Instructions to follow: Repeat the records below exactly from the line containing "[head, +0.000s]" to the line containing "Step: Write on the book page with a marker", taking in both of those lines. Drop the pictures.

Materials provided section start

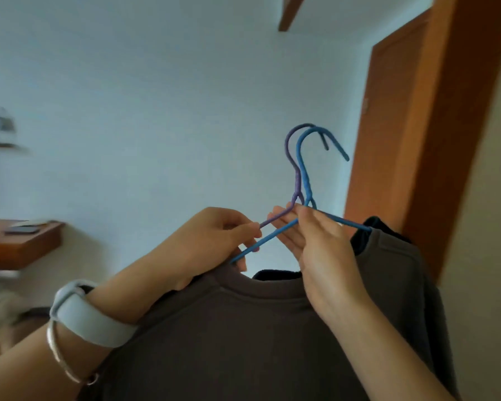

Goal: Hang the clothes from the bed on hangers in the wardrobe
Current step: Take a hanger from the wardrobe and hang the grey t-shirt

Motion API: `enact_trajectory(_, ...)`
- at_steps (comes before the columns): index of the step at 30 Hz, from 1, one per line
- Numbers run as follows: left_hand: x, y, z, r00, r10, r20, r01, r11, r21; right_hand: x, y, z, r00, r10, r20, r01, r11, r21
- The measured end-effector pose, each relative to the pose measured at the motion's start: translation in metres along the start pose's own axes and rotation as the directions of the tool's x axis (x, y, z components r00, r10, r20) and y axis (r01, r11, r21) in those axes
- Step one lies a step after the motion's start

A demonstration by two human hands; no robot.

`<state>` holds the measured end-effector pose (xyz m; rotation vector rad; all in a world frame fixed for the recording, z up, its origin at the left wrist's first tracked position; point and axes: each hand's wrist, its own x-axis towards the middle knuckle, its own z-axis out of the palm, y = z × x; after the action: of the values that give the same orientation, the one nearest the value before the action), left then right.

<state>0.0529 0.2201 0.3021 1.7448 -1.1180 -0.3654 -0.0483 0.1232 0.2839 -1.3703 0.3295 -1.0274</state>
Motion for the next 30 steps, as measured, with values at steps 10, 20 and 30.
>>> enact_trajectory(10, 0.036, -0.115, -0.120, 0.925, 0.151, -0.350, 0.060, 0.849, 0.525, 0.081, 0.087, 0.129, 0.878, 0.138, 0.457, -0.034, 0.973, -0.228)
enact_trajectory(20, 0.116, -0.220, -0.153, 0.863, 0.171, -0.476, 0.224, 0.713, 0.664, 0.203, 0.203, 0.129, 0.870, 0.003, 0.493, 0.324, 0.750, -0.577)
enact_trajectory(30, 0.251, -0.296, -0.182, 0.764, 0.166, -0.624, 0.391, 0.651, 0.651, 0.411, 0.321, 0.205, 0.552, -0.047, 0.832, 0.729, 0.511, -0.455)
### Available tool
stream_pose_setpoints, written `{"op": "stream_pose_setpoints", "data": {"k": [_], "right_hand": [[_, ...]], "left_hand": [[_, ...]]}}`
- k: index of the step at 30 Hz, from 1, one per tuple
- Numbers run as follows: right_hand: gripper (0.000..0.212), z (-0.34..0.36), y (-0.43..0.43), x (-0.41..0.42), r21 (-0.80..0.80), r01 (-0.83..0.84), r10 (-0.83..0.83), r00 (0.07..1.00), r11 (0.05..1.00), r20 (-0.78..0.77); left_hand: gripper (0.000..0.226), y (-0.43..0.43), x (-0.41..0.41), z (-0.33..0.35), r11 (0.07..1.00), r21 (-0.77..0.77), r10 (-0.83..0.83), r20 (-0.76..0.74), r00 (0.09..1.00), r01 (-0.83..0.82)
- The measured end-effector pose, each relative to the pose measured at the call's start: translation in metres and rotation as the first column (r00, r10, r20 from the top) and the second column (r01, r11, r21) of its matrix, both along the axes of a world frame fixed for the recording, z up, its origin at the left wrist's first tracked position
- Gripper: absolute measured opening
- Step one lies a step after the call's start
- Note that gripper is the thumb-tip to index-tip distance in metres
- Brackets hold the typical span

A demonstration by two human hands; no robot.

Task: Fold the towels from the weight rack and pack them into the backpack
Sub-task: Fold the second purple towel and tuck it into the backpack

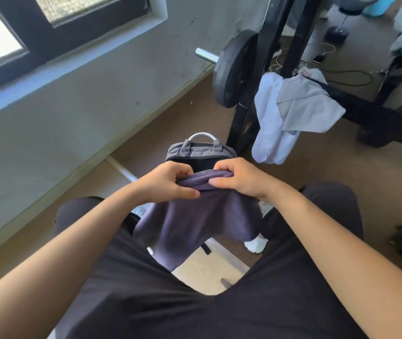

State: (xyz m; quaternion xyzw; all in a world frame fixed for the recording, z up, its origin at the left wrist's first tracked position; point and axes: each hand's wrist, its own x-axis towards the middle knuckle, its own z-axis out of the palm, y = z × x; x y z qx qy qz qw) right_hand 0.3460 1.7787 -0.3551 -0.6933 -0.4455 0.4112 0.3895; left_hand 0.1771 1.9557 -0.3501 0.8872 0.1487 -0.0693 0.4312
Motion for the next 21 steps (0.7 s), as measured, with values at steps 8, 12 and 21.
{"op": "stream_pose_setpoints", "data": {"k": [8,12,21], "right_hand": [[0.016,-0.05,-0.011,0.023,-0.103,0.477,-0.483,0.817,0.873,-0.315],[0.008,-0.059,-0.009,0.038,-0.145,0.454,-0.476,0.812,0.879,-0.339],[0.006,-0.073,-0.011,0.066,-0.064,0.613,-0.574,0.767,0.787,0.287]], "left_hand": [[0.043,0.044,-0.025,-0.104,0.924,0.018,0.38,-0.137,0.915,-0.381],[0.029,0.052,-0.025,-0.129,0.866,0.174,0.496,-0.181,0.849,-0.469],[0.008,0.071,-0.03,-0.124,0.565,0.279,0.821,-0.091,0.564,-0.777]]}}
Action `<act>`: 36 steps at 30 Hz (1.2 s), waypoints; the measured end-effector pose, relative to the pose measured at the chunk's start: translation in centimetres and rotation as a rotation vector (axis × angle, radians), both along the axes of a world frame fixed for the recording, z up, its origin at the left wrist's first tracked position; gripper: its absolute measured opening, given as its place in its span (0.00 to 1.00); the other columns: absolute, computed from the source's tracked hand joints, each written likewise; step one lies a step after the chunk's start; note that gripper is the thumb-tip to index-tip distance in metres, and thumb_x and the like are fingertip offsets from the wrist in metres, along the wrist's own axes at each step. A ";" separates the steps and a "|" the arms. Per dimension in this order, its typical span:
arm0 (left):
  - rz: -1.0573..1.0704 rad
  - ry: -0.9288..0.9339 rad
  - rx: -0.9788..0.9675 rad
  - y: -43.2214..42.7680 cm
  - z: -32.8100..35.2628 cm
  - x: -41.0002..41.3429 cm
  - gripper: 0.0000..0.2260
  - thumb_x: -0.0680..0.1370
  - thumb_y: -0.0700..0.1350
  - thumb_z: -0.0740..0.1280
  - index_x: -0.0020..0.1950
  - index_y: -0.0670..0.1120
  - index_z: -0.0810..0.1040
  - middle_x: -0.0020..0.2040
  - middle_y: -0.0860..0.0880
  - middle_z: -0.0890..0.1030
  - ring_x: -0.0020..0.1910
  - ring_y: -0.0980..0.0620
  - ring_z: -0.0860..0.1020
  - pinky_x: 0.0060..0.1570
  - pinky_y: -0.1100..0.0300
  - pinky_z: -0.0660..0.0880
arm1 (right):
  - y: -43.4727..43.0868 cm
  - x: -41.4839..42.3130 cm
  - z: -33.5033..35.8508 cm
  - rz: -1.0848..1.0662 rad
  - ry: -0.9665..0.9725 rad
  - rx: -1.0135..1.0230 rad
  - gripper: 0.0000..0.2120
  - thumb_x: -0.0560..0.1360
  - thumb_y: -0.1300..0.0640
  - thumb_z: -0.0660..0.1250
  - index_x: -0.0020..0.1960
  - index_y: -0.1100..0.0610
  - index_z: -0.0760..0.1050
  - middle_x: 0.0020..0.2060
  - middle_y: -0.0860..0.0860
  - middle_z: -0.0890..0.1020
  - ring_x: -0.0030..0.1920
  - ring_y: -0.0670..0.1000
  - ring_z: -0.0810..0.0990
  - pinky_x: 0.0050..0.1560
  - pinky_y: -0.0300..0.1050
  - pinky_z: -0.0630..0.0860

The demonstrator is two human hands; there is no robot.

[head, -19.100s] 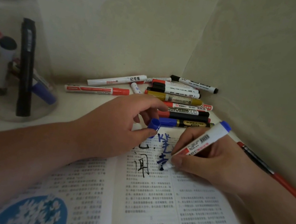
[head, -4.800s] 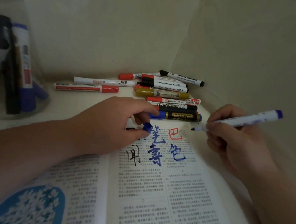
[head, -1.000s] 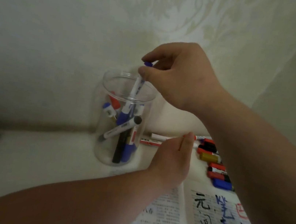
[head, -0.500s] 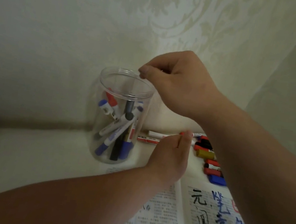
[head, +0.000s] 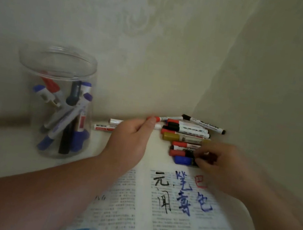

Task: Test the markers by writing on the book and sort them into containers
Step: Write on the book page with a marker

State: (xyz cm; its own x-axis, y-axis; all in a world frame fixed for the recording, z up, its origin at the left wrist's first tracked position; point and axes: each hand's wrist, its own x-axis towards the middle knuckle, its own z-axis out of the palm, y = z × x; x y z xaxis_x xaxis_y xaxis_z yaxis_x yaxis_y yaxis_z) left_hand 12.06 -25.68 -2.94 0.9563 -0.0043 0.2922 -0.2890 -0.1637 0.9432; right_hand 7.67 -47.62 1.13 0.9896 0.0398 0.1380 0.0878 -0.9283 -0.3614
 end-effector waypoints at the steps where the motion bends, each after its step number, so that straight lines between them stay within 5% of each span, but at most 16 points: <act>1: 0.009 -0.025 0.030 -0.1 -0.1 0.0 0.25 0.82 0.53 0.63 0.27 0.46 0.66 0.22 0.55 0.63 0.24 0.58 0.63 0.27 0.62 0.59 | -0.3 -0.1 -0.5 0.045 0.000 -0.035 0.13 0.72 0.61 0.73 0.44 0.42 0.81 0.40 0.39 0.80 0.41 0.39 0.78 0.44 0.35 0.74; 3: 0.005 -0.074 0.097 -0.3 -0.4 0.1 0.24 0.82 0.52 0.63 0.30 0.44 0.62 0.24 0.54 0.61 0.25 0.57 0.61 0.27 0.60 0.58 | -0.6 0.0 -1.1 0.095 -0.002 -0.116 0.13 0.71 0.61 0.71 0.49 0.45 0.83 0.46 0.41 0.82 0.47 0.46 0.80 0.50 0.46 0.77; 8: -0.040 -0.185 0.281 -0.6 -0.6 -0.4 0.23 0.81 0.50 0.66 0.31 0.42 0.63 0.25 0.54 0.62 0.27 0.56 0.62 0.29 0.60 0.59 | -0.5 0.2 -1.1 0.091 -0.010 -0.237 0.16 0.73 0.58 0.66 0.57 0.44 0.81 0.52 0.42 0.80 0.53 0.48 0.77 0.53 0.46 0.76; 17: -0.164 -0.250 0.431 -1.1 -0.7 -0.9 0.19 0.78 0.50 0.70 0.32 0.46 0.68 0.27 0.53 0.68 0.28 0.57 0.67 0.29 0.66 0.64 | -0.3 0.5 -1.6 0.173 0.014 -0.287 0.09 0.68 0.52 0.68 0.49 0.47 0.77 0.46 0.44 0.75 0.52 0.49 0.68 0.55 0.45 0.69; 21: -0.200 -0.253 0.468 -0.9 -0.6 -1.2 0.12 0.75 0.52 0.71 0.37 0.50 0.73 0.32 0.48 0.73 0.28 0.56 0.67 0.29 0.61 0.66 | 0.3 0.0 -1.6 0.231 0.008 -0.196 0.08 0.74 0.53 0.67 0.50 0.45 0.72 0.46 0.41 0.73 0.50 0.47 0.68 0.51 0.46 0.70; 24: -0.222 -0.278 0.525 -0.8 -0.6 -1.3 0.08 0.75 0.54 0.71 0.43 0.54 0.74 0.35 0.55 0.73 0.30 0.55 0.69 0.30 0.59 0.66 | 0.9 -0.5 -2.0 0.311 -0.037 -0.148 0.06 0.79 0.51 0.64 0.56 0.43 0.72 0.46 0.40 0.77 0.47 0.45 0.73 0.47 0.47 0.74; 28: -0.222 -0.326 0.658 -0.8 -0.6 -1.2 0.10 0.76 0.62 0.63 0.53 0.59 0.72 0.47 0.61 0.71 0.43 0.61 0.73 0.39 0.63 0.67 | 1.0 -0.5 -2.9 0.379 -0.150 0.017 0.09 0.80 0.50 0.66 0.60 0.44 0.78 0.46 0.40 0.81 0.46 0.43 0.77 0.46 0.46 0.76; 32: -0.293 -0.368 0.739 -0.9 -0.1 -1.5 0.09 0.82 0.57 0.61 0.56 0.55 0.77 0.49 0.59 0.75 0.48 0.60 0.72 0.48 0.60 0.69 | 0.6 -0.6 -2.9 0.378 -0.171 0.216 0.14 0.76 0.57 0.73 0.59 0.45 0.81 0.49 0.40 0.84 0.51 0.42 0.82 0.50 0.40 0.77; 36: -0.274 -0.353 0.804 -1.0 0.4 -2.3 0.06 0.80 0.56 0.64 0.52 0.56 0.75 0.46 0.59 0.76 0.45 0.59 0.71 0.44 0.64 0.67 | -0.6 -0.6 -2.5 0.172 0.013 0.514 0.19 0.70 0.61 0.78 0.53 0.44 0.76 0.39 0.48 0.84 0.36 0.47 0.81 0.37 0.46 0.77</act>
State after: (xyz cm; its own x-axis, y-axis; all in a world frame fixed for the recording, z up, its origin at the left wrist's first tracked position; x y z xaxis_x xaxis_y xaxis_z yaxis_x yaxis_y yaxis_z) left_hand 9.80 -26.66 -2.50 0.7476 -0.5458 0.3784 -0.6641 -0.6152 0.4248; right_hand 7.10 -48.24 -1.37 0.9765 0.1319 0.1703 0.2154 -0.6041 -0.7672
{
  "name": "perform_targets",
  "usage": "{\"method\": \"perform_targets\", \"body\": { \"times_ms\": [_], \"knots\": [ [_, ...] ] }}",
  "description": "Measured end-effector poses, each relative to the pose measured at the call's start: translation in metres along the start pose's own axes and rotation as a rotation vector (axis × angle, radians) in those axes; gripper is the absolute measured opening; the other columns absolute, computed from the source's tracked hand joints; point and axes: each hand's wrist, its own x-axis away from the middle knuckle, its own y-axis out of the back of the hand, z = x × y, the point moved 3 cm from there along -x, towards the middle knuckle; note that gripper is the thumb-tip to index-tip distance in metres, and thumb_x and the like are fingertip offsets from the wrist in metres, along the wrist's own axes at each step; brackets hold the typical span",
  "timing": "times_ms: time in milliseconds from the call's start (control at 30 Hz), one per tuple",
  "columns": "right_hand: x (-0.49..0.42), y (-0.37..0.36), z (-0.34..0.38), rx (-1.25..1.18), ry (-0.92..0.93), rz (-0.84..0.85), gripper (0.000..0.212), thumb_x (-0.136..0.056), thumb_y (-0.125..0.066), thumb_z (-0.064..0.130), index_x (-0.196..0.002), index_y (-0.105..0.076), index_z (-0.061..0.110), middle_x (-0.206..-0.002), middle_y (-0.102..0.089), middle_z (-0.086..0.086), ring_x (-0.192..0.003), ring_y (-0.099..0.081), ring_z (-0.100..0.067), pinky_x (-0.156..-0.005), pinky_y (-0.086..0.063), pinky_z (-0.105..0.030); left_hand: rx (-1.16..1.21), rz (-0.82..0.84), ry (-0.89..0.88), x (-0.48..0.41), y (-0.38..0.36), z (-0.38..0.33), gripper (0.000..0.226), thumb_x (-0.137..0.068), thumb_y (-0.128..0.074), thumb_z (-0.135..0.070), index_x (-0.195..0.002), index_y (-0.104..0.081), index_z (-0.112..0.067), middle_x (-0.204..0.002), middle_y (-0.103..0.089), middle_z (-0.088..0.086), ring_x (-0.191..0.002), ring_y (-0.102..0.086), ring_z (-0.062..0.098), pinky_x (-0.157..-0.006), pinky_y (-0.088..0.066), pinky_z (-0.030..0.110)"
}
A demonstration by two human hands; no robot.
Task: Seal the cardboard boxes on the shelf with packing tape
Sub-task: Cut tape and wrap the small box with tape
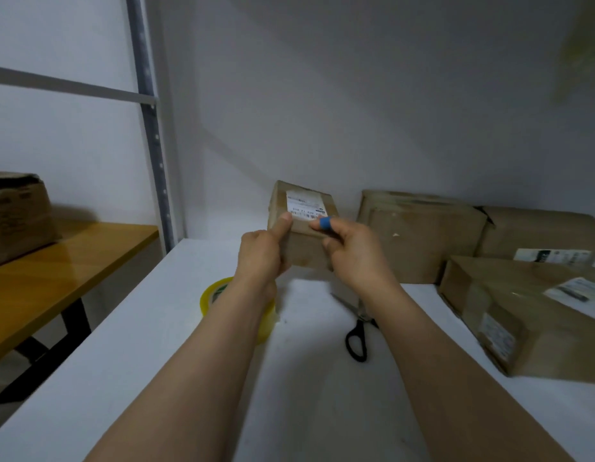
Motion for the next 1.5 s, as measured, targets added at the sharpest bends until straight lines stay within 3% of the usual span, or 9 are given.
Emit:
{"method": "perform_targets", "body": {
  "times_ms": [200,333,500,633,833,967,1233,1367,1500],
  "knots": [
    [0.002,0.038,-0.001,0.139,-0.107,-0.250,0.027,-0.103,-0.051,0.016,-0.121,-0.069,0.024,-0.115,-0.070,0.001,-0.084,-0.065,-0.010,-0.068,-0.047,-0.010,0.092,0.033,0.128,0.001,-0.020,0.011,0.034,-0.103,-0.050,-0.045,-0.106,-0.068,-0.016,-0.092,-0.074,0.004,-0.081,-0.070,0.018,-0.063,-0.059,0.030],
    [-0.004,0.079,-0.012,0.296,-0.127,-0.470,0.033,-0.101,-0.048,0.010,-0.130,-0.063,0.011,-0.119,-0.070,-0.012,-0.105,-0.063,-0.024,-0.085,-0.037,-0.015,0.031,0.014,0.197,-0.002,-0.026,0.018,0.042,-0.103,-0.053,-0.043,-0.114,-0.064,-0.004,-0.093,-0.071,0.012,-0.079,-0.069,0.026,-0.056,-0.060,0.034],
    [-0.043,0.120,-0.053,0.660,-0.383,-0.284,0.069,-0.091,-0.056,0.016,-0.154,-0.032,0.025,-0.155,-0.031,-0.027,-0.145,-0.029,-0.042,-0.122,-0.021,-0.049,0.014,-0.041,0.224,-0.013,-0.029,0.007,0.035,-0.106,-0.047,-0.036,-0.120,-0.061,-0.007,-0.094,-0.068,0.013,-0.075,-0.065,0.030,-0.034,-0.051,0.036],
    [-0.060,0.134,-0.076,0.879,-0.482,-0.122,0.077,-0.089,-0.069,0.038,-0.155,-0.030,0.029,-0.156,-0.021,-0.035,-0.148,-0.017,-0.047,-0.123,-0.009,-0.048,0.073,-0.086,0.200,-0.028,-0.022,0.001,0.031,-0.104,-0.050,-0.028,-0.123,-0.064,-0.008,-0.104,-0.072,0.016,-0.082,-0.070,0.031,-0.053,-0.061,0.046],
    [-0.065,0.101,-0.049,0.805,-0.351,-0.141,0.043,-0.093,-0.065,0.042,-0.134,-0.054,0.034,-0.143,-0.029,-0.021,-0.136,-0.024,-0.047,-0.116,-0.008,-0.070,0.164,-0.068,0.187,-0.040,-0.002,-0.015,0.023,-0.101,-0.048,-0.019,-0.110,-0.069,-0.016,-0.102,-0.074,0.012,-0.087,-0.070,0.031,-0.058,-0.060,0.045],
    [-0.069,0.074,-0.033,0.627,-0.130,-0.132,0.030,-0.096,-0.061,0.040,-0.125,-0.064,0.033,-0.129,-0.040,-0.015,-0.127,-0.033,-0.037,-0.107,-0.038,-0.047,0.111,-0.121,0.156,-0.043,0.019,-0.028,0.024,-0.101,-0.047,-0.021,-0.115,-0.066,-0.018,-0.100,-0.070,0.010,-0.085,-0.066,0.028,-0.062,-0.059,0.042],
    [-0.082,0.024,-0.007,0.351,0.167,-0.135,0.054,-0.094,-0.063,0.018,-0.147,-0.049,0.016,-0.148,-0.047,-0.014,-0.139,-0.039,-0.030,-0.115,-0.028,-0.030,-0.058,-0.404,0.128,-0.071,0.101,-0.034,0.022,-0.104,-0.044,-0.009,-0.116,-0.062,-0.004,-0.112,-0.068,0.016,-0.075,-0.062,0.025,-0.057,-0.054,0.037],
    [-0.085,0.093,-0.058,0.678,-0.344,-0.278,0.057,-0.092,-0.059,0.021,-0.146,-0.041,0.018,-0.150,-0.036,-0.019,-0.141,-0.029,-0.037,-0.113,-0.033,-0.050,-0.321,-0.558,0.099,-0.080,0.106,-0.028,0.039,-0.105,-0.041,-0.020,-0.137,-0.051,0.001,-0.142,-0.054,0.023,-0.125,-0.055,0.036,-0.105,-0.046,0.044],
    [-0.065,0.144,-0.100,0.917,-0.634,-0.206,0.059,-0.091,-0.057,0.020,-0.146,-0.039,0.012,-0.154,-0.029,-0.016,-0.146,-0.022,-0.034,-0.113,-0.030,-0.053,-0.584,-0.770,-0.266,-0.045,0.062,-0.050,0.046,-0.104,-0.042,-0.031,-0.144,-0.045,-0.009,-0.151,-0.041,0.019,-0.142,-0.034,0.036,-0.119,-0.025,0.046]
  ]
}}
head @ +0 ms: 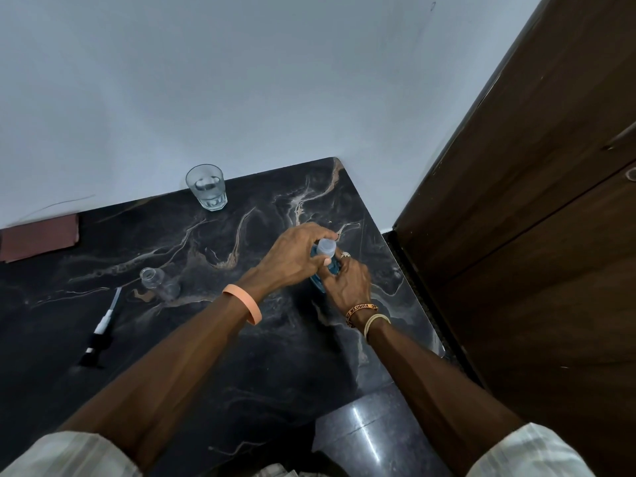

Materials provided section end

Response:
[head, +0.000s] 

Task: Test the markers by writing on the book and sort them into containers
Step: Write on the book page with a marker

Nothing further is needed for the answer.